____ RECORDED INFORMATION

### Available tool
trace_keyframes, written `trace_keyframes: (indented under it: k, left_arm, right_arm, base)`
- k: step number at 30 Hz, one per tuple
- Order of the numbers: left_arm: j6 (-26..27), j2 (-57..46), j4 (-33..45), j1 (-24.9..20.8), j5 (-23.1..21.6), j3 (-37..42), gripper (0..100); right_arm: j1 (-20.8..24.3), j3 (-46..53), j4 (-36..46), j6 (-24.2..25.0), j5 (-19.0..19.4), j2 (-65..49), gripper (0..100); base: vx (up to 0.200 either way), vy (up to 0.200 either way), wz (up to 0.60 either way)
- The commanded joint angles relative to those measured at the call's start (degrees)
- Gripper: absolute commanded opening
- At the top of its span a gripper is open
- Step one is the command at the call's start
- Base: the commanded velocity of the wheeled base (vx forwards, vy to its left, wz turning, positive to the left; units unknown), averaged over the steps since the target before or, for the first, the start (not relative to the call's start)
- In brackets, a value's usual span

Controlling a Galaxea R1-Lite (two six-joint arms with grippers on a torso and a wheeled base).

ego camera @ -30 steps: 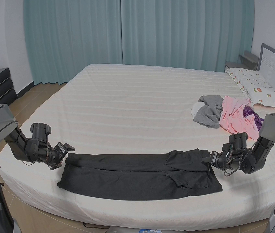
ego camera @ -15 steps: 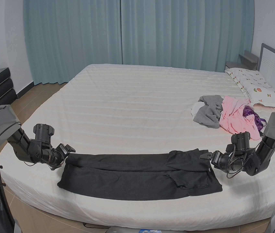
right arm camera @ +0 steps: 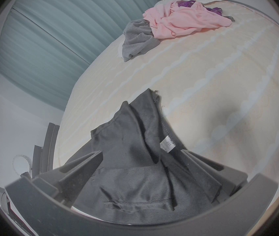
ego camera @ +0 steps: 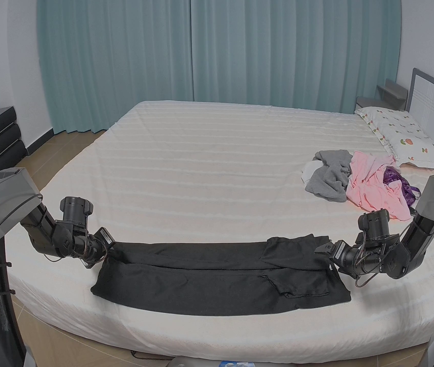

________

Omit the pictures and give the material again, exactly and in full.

### Available tool
trace_keyframes, written `trace_keyframes: (indented under it: k, left_arm, right_arm, base)`
- k: step number at 30 Hz, one per tuple
- Order of the numbers: left_arm: j6 (-26..27), j2 (-57..46), j4 (-33..45), j1 (-24.9..20.8), j5 (-23.1..21.6), j3 (-37..42), gripper (0..100); right_arm: j1 (-20.8..24.3), j3 (-46..53), j4 (-36..46), j6 (-24.2..25.0), j5 (-19.0..19.4), j2 (-65..49), gripper (0..100); base: vx (up to 0.200 either way), vy (up to 0.200 either way), wz (up to 0.60 either way)
- The commanded joint angles relative to those measured at the call's start (degrees)
- Gripper: absolute commanded opening
- At the top of its span a gripper is open
- Step one is the command at the call's start
- Base: the commanded velocity of the wheeled base (vx forwards, vy to its left, wz turning, positive to the left; units unknown), averaged over the steps since the target before or, for the first, the start (not relative to the call's start)
- In brackets, a value's usual span

Controlling a Galaxea R1-Lite (two six-joint arms with grippers on a torso and a wheeled base).

ego camera @ -30 steps: 
ego camera @ -15 steps: 
right arm camera @ +0 steps: 
ego camera @ +0 steps: 

The complete answer has now been given.